La requérante fait valoir que le juge consulaire a indiqué d'emblée qu'il n'entendrait les parties que sur la question de la compétence, sans doute car son avis était déjà tranché puisqu'il avait jugé une affaire identique, opposant les mêmes parties, en se déclarant incompétent au profit des juridictions belges. Selon elle, le juge a révélé avant tout débat son appréciation et son avis personnel.

L'avocat général fait valoir dans son avis que la jonction d'un incident au fond n'est qu'une faculté offerte au juge, que la précédente procédure qui a fait l'objet d'un jugement ne concernait pas les mêmes parties et ne portait pas sur les mêmes faits et que la décision du juge est susceptible de recours.

Selon l'article 341 du code de procédure civile, la récusation d'un juge est admise pour les causes prévues à l'article L.111-6 du code de l'organisation judiciaire.

L'article L.111-6-5° du code de l'organisation judiciaire dispose que la récusation d'un juge peut être demandée s'il a précédemment connu de l'affaire comme juge.

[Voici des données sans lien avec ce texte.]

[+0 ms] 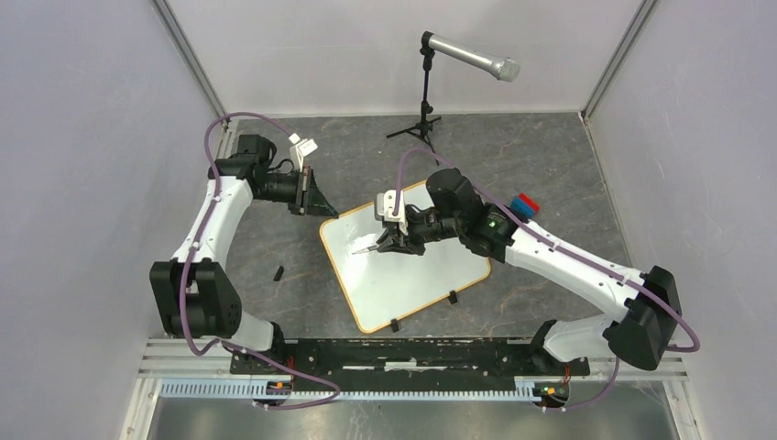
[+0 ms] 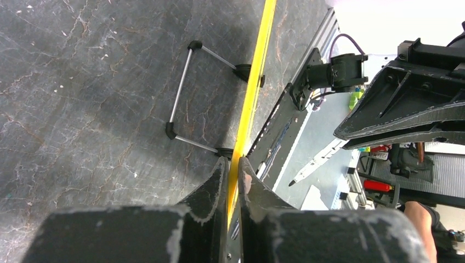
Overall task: Write a sentence on the whiteboard
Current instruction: Hold the whiteboard on the whiteboard stand.
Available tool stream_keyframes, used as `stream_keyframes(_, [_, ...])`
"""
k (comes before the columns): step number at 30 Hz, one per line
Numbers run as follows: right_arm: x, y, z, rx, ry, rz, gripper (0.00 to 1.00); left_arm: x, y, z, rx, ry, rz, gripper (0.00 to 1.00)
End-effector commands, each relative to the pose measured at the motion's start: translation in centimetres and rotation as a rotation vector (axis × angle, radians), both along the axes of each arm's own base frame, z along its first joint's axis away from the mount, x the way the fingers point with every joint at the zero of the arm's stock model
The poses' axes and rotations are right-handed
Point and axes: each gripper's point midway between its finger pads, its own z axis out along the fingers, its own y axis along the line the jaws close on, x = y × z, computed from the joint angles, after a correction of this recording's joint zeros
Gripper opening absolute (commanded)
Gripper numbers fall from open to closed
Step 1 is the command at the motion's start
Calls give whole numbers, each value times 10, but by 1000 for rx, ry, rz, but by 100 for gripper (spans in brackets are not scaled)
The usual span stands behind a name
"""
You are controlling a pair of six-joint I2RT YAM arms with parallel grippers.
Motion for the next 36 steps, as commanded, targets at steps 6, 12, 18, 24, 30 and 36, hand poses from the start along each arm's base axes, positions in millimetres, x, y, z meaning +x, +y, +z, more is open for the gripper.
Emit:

Il ressort des pièces de procédure produites par la requérante qu'elle a loué à des sociétés belges, dont la société [O], des monnayeurs automatiques fournis par la société de droit belge Gritec. Ayant résilié les contrats de location, la société Investitel a assigné le 16 juillet 2021 la société Gritec devant le tribunal de commerce de Paris pour la voir reprendre les loyers impayés et condamner à lui payer des dommages et intérêts. La société Gritec a soulevé l'incompétence territoriale du tribunal de commerce. Par jugement du 10 novembre 2022, la 3ème chambre du tribunal de commerce, dans laquelle siégeait le juge Wiest, s'est déclarée incompétente au profit des juridictions belges.

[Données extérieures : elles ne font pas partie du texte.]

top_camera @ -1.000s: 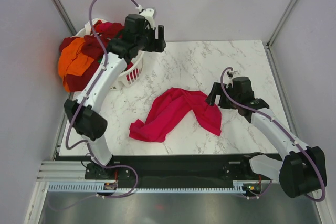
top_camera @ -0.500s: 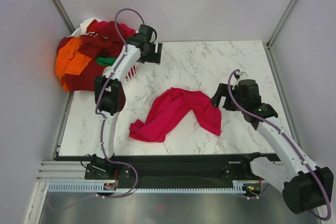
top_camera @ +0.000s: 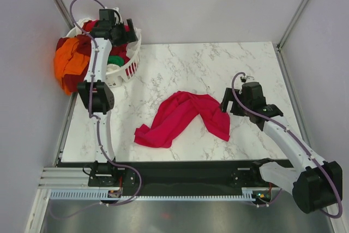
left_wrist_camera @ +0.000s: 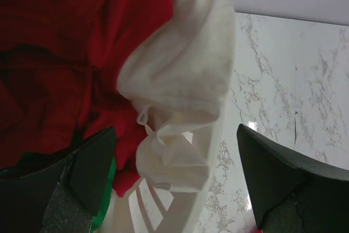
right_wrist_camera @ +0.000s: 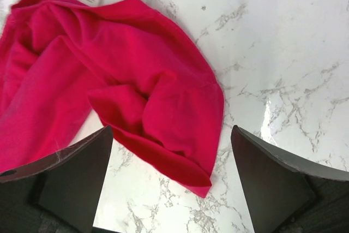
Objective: Fold and stack the t-shirts
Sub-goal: Flatten the tshirt out
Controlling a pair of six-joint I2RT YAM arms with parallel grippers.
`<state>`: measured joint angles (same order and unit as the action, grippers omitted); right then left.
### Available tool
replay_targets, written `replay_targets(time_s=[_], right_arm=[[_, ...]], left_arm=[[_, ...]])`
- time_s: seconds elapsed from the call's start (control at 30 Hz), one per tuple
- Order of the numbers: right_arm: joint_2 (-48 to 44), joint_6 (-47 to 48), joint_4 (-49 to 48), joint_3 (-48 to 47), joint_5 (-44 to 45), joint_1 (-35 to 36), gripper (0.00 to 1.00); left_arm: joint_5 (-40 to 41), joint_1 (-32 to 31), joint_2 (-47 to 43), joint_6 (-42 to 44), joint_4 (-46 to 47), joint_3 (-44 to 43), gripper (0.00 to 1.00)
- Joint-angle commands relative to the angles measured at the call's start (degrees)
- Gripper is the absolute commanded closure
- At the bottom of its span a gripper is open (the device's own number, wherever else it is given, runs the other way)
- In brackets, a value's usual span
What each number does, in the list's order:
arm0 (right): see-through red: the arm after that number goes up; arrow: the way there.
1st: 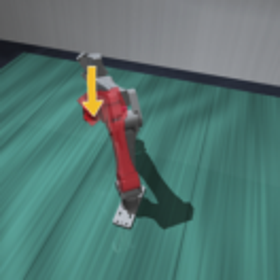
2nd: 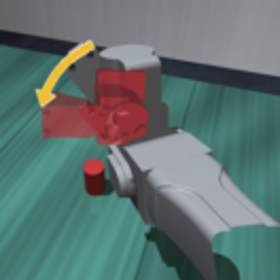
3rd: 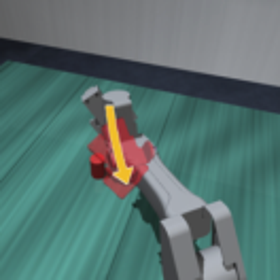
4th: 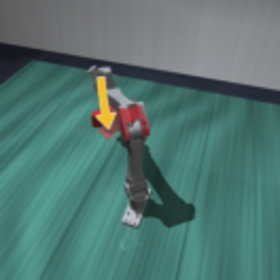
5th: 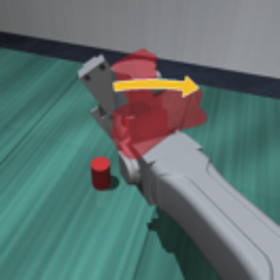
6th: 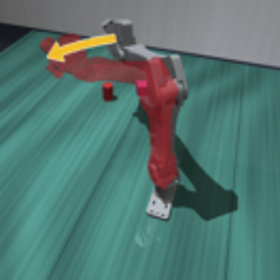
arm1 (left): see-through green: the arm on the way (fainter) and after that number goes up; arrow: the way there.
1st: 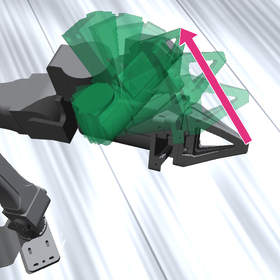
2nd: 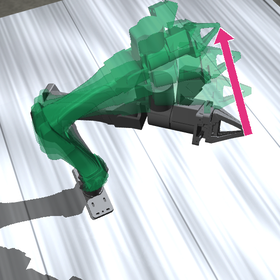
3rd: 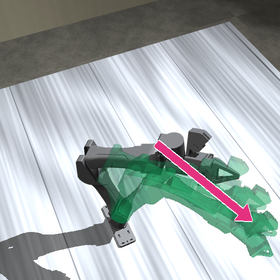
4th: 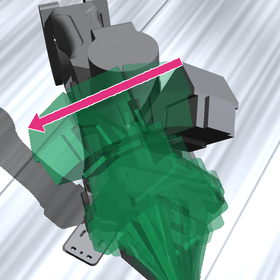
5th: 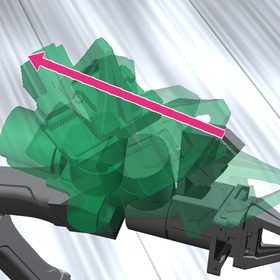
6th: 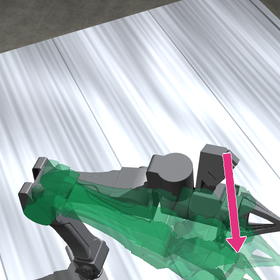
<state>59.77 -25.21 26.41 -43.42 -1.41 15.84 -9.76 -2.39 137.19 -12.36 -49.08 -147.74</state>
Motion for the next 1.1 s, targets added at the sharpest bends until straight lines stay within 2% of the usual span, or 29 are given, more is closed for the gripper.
replay_targets(time_s=[0.0, 0.07, 0.1, 0.13, 0.2, 0.23, 0.3, 0.33, 0.4, 0.43, 0.53, 0.63, 0.73, 0.97, 1.07], right_arm=[[4.37, -0.63, -1.45, -2.98, 5.44, 2.0, 0.02], [8.67, -2.29, -0.75, -3.86, 6.24, 4.37, 0.02], [9.83, -2.73, -0.66, -3.95, 6.59, 5.42, 0.02], [10.89, -3.35, -0.66, -4.13, 6.94, 8.13, 0.02], [12.39, -4.58, -0.66, -4.04, 8.61, 11.39, 0.02], [12.65, -4.76, -0.49, -3.96, 10.62, 14.02, 0.02], [12.39, -4.85, -0.14, -3.78, 12.04, 15.71, 0.02], [12.04, -4.93, 0.13, -3.43, 12.48, 16.67, 0.02], [10.9, -4.58, 0.3, -2.73, 12.48, 17.3, 0.04], [10.55, -4.06, 0.3, -1.94, 12.22, 18.0, 0.04], [10.54, -2.57, -0.65, -0.01, 10.55, 18.97, 0.06], [11.86, -1.25, -2.33, 0.27, 8.62, 19.58, 0.07], [12.65, -0.02, -2.77, -1.92, 8.18, 20.2, 0.1], [18.97, 2.71, -2.42, -6.15, 8.09, 21.43, 0.15], [21.17, 3.24, -1.28, -7.12, 8.35, 22.57, 0.2]], left_arm=[[-0.71, -3.04, -6.29, -0.4, 1.53, -0.01, 0.0], [3.58, -7.86, -12.0, 0.23, 1.62, 6.74, 0.0], [4.3, -9.19, -18.03, 0.06, 1.62, 9.98, 0.0], [4.74, -11.21, -21.14, -0.73, 1.71, 17.85, 0.0], [6.59, -12.8, -27.64, -3.09, 2.32, 26.67, 0.0], [8.51, -14.46, -33.5, -4.33, 2.93, 36.37, 0.01], [9.32, -15.88, -40.12, -5.47, 4.77, 46.79, 0.01], [9.67, -16.41, -45.98, -6.61, 6.44, 56.33, 0.01], [9.58, -17.64, -51.81, -10.64, 9.16, 66.3, 0.03], [8.71, -17.99, -57.93, -11.71, 13.18, 76.27, 0.03], [6.24, -19.75, -66.57, -15.05, 17.86, 90.9, 0.04], [5.02, -20.72, -70.73, -17.26, 19.72, 99.8, 0.06], [4.66, -21.95, -74.51, -17.35, 19.9, 104.3, 0.08], [4.57, -23.62, -81.45, -18.93, 19.28, 105.91, 0.09], [3.26, -23.88, -84.18, -19.37, 14.9, 105.12, 0.09]])
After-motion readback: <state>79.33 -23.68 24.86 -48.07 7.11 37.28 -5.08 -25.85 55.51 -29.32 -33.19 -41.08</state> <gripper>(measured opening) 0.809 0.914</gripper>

Suite à une ordonnance de référé rendue par le tribunal de commerce le 4 mai 2021 condamnant la société [O] à payer à la société Investitel les loyers impayés, la société [O] l'a assignée avec la société Gritec devant le tribunal de commerce de Paris pour voir prononcer la résiliation du contrat de location aux torts de la requérante et la caducité du contrat de maintenance conclu avec la société Gritec et la voir condamnée à lui payer des dommages et intérêts au titre du préjudice moral et économique.

Contrairement à ce que soutient la requérante, les litiges n'ont pas le même objet, ni les mêmes parties. En effet, l'action ayant donné lieu au jugement du 10 novembre 2022 porte sur les relations contractuelles entre la requérante et la société Gritec alors que le second litige porte sur les relations entre le client et ces deux sociétés, la société [O] se plaignant de la défaillance des produits et de leur défaut de maintenance. Dès lors, le juge consulaire n'a pas précédemment connu de l'affaire.

Les causes de récusation envisagées par l'article 341 du code de procédure civile et l'article L.111-6 du code de l'organisation judiciaire n'épuisent pas l'exigence d'impartialité de l'article 6 paragraphe 1 de la Convention européenne des droits de l'homme. Il convient donc de rechercher s'il existe un risque de défaut d'impartialité du magistrat, même s'il n'a pas connu de la même affaire, au regard d'un doute raisonnable émis par une partie tenant à des circonstances particulières.

En vertu de l'article 76 du code de procédure civile, le fait de statuer à la fois sur la compétence et sur le fond du litige ne constitue qu'une possibilité. La décision du juge chargé de l'instruction de n'entendre les parties que sur l'exception d'incompétence n'est pas de nature à mettre en cause son impartialité car il ne préjuge en rien de la réponse qui sera apportée par la juridiction collégiale à l'exception d'incompétence.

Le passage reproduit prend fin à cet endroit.